• **DIRECTIONS FOR THIS TASK**:
Return the lines below exactly, from the first one through the line that has "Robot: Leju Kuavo". Leave out everything after it.
■ ■ ■
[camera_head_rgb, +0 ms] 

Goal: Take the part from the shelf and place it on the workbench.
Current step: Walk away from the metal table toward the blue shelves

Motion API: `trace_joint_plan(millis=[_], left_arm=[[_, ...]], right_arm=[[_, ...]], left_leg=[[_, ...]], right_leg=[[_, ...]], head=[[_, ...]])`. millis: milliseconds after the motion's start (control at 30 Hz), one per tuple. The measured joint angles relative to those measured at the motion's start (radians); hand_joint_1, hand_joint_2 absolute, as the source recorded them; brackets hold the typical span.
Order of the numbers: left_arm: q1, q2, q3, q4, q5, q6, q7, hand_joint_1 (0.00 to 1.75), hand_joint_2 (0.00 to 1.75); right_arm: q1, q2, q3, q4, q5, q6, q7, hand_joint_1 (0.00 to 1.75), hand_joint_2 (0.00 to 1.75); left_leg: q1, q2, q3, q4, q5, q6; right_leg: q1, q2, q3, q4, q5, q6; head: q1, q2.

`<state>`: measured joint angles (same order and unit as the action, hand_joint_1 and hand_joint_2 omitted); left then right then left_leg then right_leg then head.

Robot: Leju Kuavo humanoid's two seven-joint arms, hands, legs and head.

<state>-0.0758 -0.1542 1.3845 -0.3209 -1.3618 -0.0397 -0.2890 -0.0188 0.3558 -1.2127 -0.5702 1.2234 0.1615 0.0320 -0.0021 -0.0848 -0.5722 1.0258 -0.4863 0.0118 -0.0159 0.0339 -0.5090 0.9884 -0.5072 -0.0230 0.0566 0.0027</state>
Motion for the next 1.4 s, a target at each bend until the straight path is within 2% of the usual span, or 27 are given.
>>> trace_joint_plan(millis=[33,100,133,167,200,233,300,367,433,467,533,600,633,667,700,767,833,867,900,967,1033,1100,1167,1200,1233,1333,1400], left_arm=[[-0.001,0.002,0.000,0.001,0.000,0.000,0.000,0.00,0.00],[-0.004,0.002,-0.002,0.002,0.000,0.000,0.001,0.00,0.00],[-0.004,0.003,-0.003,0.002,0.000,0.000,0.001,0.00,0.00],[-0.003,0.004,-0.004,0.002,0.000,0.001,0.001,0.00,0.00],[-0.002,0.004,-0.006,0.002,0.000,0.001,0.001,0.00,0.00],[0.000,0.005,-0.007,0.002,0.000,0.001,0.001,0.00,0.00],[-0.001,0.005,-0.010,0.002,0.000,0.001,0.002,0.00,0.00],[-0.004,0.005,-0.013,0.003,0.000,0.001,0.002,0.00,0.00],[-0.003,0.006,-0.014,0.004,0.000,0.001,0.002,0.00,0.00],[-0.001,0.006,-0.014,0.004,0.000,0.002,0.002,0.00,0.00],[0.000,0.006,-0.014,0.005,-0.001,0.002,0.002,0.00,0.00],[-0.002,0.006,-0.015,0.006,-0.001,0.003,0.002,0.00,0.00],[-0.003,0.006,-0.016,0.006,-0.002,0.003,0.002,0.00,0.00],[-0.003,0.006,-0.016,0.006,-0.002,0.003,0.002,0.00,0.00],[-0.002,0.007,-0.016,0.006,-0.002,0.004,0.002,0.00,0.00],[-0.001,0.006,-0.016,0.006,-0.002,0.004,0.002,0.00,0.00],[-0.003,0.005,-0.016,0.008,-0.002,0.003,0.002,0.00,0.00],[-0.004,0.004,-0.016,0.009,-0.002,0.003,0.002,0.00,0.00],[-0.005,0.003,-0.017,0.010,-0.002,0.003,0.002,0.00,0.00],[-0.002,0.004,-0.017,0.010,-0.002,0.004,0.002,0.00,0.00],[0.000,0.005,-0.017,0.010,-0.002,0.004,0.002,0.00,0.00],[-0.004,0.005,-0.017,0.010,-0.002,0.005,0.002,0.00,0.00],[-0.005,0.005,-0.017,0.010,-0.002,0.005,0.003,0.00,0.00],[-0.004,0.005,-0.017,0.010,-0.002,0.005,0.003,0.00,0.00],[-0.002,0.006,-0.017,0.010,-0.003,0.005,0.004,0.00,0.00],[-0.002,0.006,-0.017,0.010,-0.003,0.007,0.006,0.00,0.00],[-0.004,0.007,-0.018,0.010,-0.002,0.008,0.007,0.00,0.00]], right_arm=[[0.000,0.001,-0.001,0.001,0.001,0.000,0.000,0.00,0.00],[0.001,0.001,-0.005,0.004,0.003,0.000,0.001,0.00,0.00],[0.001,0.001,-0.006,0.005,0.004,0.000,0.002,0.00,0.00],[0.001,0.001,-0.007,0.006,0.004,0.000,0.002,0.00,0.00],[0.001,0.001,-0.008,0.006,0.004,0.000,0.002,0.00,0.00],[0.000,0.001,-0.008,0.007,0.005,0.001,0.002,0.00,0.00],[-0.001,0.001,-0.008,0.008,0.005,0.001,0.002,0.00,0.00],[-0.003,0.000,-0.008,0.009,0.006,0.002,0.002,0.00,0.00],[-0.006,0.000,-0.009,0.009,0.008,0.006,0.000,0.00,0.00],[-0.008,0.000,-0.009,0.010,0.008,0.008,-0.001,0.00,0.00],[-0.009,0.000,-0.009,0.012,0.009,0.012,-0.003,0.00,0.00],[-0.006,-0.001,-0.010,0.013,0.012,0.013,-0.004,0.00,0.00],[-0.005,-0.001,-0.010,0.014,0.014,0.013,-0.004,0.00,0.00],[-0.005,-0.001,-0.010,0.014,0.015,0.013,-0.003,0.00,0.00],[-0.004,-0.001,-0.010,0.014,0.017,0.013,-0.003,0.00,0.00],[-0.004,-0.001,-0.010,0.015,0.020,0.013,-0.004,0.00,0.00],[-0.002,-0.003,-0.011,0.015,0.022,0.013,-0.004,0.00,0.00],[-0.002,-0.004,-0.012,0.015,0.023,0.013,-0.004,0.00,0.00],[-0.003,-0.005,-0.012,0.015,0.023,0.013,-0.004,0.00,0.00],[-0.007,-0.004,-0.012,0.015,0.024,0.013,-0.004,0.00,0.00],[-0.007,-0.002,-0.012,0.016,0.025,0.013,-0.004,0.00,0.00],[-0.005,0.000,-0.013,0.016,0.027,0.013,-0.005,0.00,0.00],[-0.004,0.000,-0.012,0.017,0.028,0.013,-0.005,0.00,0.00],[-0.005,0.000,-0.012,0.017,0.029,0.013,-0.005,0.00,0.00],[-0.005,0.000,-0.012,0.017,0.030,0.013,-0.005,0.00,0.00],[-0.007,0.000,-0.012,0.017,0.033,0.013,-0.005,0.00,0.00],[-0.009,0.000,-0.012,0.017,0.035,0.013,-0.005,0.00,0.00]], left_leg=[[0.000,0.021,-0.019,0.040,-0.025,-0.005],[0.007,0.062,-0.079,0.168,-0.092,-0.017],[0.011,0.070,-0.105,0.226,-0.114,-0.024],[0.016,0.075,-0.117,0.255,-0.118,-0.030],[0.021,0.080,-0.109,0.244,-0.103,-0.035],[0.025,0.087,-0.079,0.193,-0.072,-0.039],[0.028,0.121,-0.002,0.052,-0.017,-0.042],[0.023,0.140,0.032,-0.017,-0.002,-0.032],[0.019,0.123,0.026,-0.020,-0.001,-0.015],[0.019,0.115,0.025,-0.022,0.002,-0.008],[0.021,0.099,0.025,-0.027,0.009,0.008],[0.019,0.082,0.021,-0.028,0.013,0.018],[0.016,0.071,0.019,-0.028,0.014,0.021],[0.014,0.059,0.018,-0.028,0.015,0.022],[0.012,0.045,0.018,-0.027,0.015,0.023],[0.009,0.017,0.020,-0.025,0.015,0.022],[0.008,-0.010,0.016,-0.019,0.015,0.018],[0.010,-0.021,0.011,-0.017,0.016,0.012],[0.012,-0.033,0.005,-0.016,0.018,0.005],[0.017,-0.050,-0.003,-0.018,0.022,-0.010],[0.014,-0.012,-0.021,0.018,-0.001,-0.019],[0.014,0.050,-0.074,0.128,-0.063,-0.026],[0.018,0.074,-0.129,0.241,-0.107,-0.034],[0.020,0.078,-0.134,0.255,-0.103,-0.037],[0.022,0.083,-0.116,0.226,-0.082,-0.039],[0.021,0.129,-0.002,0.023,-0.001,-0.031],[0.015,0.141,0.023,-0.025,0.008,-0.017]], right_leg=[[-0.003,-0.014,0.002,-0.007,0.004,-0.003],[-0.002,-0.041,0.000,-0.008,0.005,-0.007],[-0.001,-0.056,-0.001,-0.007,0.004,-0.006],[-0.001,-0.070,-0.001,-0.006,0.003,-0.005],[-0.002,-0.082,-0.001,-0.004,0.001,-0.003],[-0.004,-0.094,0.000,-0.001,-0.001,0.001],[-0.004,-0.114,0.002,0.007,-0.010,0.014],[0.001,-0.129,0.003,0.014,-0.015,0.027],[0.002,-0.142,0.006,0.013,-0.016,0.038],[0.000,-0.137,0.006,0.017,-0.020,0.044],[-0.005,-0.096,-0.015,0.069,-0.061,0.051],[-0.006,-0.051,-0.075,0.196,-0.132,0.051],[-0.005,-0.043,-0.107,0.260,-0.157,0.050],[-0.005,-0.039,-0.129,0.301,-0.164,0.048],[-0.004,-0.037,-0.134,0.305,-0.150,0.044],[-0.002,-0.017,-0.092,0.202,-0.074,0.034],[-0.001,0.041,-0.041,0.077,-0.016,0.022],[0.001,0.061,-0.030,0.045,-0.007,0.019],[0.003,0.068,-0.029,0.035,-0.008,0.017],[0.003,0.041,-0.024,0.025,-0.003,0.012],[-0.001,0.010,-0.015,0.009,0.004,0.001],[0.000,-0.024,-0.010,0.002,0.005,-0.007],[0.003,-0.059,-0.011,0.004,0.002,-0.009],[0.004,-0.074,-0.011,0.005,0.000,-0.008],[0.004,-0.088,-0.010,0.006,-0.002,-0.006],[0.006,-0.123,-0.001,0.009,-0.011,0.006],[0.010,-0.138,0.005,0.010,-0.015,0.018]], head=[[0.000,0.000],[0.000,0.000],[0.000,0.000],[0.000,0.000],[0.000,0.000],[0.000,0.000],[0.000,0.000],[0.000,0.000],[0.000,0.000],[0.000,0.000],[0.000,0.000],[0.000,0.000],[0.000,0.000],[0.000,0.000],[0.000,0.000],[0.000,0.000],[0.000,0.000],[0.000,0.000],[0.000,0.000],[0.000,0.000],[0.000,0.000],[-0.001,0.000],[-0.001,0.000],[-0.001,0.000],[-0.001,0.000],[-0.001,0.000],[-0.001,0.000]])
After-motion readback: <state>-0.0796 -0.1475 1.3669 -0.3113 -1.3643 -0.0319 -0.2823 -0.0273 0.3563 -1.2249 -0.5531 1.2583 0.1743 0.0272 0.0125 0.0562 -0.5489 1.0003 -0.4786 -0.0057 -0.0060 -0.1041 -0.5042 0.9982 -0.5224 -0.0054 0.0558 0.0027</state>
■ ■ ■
• **EXERCISE OUTPUT**:
[camera_head_rgb, +0 ms] 

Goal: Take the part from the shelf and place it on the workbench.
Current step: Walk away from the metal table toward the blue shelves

Motion API: `trace_joint_plan(millis=[_], left_arm=[[_, ...]], right_arm=[[_, ...]], left_leg=[[_, ...]], right_leg=[[_, ...]], head=[[_, ...]])`. millis: milliseconds after the motion's start (control at 30 Hz), one per tuple. The measured joint angles relative to those measured at the motion's start (radians); hand_joint_1, hand_joint_2 absolute, as the source recorded them; brackets hold the typical span.
Order of the numbers: left_arm: q1, q2, q3, q4, q5, q6, q7, hand_joint_1 (0.00 to 1.75), hand_joint_2 (0.00 to 1.75); right_arm: q1, q2, q3, q4, q5, q6, q7, hand_joint_1 (0.00 to 1.75), hand_joint_2 (0.00 to 1.75); left_leg: q1, q2, q3, q4, q5, q6; right_leg: q1, q2, q3, q4, q5, q6; head: q1, q2.

`<state>`: measured joint angles (same order and unit as the action, hand_joint_1 and hand_joint_2 omitted); left then right then left_leg then right_leg then head.

Robot: Leju Kuavo humanoid's two seven-joint arms, hands, legs and head.

There is no more to the answer.